▸ **Task brief**: Select and reproduce each line of the listing below that bears the string "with".
·····
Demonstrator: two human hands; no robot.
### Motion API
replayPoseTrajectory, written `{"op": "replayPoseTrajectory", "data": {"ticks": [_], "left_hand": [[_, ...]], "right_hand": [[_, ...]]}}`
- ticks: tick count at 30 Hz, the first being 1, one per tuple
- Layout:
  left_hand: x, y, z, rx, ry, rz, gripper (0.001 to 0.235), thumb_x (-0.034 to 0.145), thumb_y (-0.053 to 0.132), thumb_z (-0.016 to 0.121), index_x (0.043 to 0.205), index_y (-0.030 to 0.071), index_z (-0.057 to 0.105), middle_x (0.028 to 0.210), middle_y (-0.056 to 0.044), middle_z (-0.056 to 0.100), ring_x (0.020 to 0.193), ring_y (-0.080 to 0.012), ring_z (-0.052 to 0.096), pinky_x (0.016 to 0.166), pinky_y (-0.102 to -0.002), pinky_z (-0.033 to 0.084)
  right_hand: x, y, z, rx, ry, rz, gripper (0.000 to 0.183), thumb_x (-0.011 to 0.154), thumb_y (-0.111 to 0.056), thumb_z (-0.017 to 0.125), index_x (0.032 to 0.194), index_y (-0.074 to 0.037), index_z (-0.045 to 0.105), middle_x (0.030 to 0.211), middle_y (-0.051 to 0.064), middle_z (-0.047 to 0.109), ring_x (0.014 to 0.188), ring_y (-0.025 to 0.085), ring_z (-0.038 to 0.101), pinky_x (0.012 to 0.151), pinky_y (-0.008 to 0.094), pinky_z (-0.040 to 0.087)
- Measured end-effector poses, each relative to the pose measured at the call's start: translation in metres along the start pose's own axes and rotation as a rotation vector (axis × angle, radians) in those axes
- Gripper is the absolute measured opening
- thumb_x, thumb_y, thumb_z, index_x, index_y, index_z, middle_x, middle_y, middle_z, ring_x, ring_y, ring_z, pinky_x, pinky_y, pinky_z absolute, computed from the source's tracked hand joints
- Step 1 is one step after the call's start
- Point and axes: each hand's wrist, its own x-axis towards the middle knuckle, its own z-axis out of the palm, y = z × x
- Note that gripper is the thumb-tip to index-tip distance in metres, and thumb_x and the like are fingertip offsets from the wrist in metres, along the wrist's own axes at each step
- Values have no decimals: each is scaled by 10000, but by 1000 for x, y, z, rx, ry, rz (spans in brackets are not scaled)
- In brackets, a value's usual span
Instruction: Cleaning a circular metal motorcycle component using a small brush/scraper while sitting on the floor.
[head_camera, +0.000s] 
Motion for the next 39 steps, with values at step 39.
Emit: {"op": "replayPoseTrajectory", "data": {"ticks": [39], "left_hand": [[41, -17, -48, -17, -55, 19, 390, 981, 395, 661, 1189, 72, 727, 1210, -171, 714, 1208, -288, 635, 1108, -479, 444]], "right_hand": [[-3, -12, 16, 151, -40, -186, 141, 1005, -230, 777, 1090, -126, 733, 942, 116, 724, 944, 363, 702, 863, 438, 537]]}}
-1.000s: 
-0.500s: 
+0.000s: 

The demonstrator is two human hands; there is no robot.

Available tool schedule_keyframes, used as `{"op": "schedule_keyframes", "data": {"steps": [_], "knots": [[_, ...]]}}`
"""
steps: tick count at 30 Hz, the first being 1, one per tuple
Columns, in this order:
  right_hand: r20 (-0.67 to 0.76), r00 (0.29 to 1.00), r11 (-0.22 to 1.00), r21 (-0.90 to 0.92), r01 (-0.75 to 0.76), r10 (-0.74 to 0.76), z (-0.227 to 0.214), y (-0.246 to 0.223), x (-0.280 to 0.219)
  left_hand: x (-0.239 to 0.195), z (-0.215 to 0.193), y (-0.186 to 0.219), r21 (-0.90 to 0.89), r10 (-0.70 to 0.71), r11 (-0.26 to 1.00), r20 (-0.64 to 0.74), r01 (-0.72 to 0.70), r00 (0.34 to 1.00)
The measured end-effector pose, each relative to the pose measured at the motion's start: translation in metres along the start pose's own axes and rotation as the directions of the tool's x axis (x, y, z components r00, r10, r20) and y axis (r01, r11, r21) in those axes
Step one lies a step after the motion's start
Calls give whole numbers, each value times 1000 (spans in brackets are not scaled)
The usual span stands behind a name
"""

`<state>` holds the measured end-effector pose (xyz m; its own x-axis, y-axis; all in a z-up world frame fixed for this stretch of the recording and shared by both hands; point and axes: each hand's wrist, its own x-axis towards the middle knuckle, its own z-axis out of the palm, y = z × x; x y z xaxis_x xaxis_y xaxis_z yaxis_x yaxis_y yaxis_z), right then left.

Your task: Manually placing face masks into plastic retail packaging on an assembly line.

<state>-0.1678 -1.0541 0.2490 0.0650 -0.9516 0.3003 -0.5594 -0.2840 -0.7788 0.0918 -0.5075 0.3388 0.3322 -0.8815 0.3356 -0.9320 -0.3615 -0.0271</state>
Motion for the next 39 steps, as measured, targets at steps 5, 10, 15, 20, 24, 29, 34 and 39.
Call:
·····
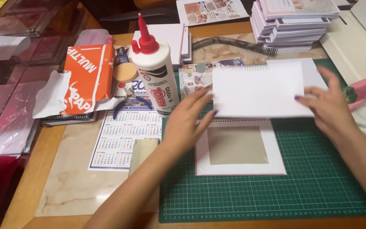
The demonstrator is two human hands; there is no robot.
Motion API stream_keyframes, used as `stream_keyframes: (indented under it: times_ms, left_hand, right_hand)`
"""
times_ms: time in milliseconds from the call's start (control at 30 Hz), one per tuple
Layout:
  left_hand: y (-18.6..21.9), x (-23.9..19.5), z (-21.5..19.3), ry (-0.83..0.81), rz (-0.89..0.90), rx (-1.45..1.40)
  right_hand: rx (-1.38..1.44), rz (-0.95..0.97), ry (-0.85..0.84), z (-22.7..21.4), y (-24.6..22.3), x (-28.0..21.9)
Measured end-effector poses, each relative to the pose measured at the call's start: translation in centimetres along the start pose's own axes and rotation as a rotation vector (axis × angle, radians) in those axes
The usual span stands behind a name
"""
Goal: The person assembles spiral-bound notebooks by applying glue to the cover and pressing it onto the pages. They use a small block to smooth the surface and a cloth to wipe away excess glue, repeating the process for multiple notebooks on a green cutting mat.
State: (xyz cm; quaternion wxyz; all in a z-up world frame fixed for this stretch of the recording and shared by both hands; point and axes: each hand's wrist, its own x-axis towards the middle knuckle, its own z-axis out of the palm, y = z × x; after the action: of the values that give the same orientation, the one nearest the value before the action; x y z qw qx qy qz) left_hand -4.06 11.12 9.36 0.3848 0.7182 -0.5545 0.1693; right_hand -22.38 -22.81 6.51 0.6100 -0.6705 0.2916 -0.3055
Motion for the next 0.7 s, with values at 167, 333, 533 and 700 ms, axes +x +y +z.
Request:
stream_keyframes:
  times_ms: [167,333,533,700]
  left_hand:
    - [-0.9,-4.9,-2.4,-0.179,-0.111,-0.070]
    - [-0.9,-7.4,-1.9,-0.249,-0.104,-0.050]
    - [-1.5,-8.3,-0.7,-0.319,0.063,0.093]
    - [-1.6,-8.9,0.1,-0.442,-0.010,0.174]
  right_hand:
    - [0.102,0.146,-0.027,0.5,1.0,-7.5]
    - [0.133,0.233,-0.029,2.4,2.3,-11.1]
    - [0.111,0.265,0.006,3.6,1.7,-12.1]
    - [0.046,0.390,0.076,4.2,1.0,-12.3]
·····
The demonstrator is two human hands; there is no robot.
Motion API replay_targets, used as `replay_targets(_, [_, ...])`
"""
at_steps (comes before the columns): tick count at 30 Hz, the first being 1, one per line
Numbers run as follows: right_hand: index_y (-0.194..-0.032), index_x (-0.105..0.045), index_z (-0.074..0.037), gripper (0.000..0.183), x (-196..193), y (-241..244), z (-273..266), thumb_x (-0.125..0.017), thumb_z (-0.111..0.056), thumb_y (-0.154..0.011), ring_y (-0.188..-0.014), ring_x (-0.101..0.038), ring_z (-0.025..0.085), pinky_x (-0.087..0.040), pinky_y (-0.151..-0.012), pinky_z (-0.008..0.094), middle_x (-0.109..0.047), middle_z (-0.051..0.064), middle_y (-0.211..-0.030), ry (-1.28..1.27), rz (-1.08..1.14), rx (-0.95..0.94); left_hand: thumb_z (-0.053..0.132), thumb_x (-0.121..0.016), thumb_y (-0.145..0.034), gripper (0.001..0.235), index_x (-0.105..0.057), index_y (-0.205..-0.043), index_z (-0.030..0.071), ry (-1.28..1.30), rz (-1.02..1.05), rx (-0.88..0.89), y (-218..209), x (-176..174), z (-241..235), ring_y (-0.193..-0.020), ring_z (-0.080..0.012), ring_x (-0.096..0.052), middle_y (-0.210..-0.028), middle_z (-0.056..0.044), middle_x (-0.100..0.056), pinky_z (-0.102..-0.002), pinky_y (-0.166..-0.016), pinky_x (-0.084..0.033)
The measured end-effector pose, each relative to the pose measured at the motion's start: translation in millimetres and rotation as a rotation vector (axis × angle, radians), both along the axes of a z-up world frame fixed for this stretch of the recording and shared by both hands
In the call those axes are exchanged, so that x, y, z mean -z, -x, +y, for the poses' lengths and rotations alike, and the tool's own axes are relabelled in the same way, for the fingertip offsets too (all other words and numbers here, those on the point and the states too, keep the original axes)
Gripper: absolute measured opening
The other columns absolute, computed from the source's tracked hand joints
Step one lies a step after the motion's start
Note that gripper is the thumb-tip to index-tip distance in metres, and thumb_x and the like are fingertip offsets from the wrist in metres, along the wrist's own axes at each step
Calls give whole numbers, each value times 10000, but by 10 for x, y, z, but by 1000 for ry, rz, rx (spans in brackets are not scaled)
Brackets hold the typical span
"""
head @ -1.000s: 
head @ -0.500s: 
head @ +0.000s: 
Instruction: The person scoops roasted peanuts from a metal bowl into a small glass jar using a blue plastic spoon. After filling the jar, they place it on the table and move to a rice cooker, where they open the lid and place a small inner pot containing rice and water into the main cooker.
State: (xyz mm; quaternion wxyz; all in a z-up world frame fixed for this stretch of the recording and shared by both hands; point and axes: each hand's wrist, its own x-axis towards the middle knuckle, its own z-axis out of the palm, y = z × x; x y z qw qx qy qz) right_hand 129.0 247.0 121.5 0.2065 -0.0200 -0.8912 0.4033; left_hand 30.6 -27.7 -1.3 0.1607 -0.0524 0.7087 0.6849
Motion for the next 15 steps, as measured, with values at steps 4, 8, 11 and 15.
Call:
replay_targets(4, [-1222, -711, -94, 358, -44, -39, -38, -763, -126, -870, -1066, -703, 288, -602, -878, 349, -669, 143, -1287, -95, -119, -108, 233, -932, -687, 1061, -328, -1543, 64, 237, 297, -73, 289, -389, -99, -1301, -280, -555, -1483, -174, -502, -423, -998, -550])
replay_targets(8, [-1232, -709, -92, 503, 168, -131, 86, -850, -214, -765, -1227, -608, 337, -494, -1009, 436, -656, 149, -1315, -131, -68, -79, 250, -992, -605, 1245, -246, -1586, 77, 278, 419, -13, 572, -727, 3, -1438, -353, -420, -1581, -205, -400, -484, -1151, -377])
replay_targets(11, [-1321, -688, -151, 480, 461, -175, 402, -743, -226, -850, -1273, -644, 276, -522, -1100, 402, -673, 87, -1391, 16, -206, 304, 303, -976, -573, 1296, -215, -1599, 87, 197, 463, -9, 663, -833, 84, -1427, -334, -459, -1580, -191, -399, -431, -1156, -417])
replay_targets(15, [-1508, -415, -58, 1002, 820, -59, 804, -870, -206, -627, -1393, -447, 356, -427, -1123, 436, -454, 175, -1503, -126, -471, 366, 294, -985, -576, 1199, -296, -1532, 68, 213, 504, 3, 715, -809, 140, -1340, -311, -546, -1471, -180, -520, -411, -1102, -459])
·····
▸ **Result**:
Motion for the next 39 steps, with values at step 39.
Motion for the next 0.7 s, with values at 167, 333, 533 and 700 ms, axes +x +y +z.
Motion for the next 15 steps, as measured, with values at steps 4, 8, 11 and 15.

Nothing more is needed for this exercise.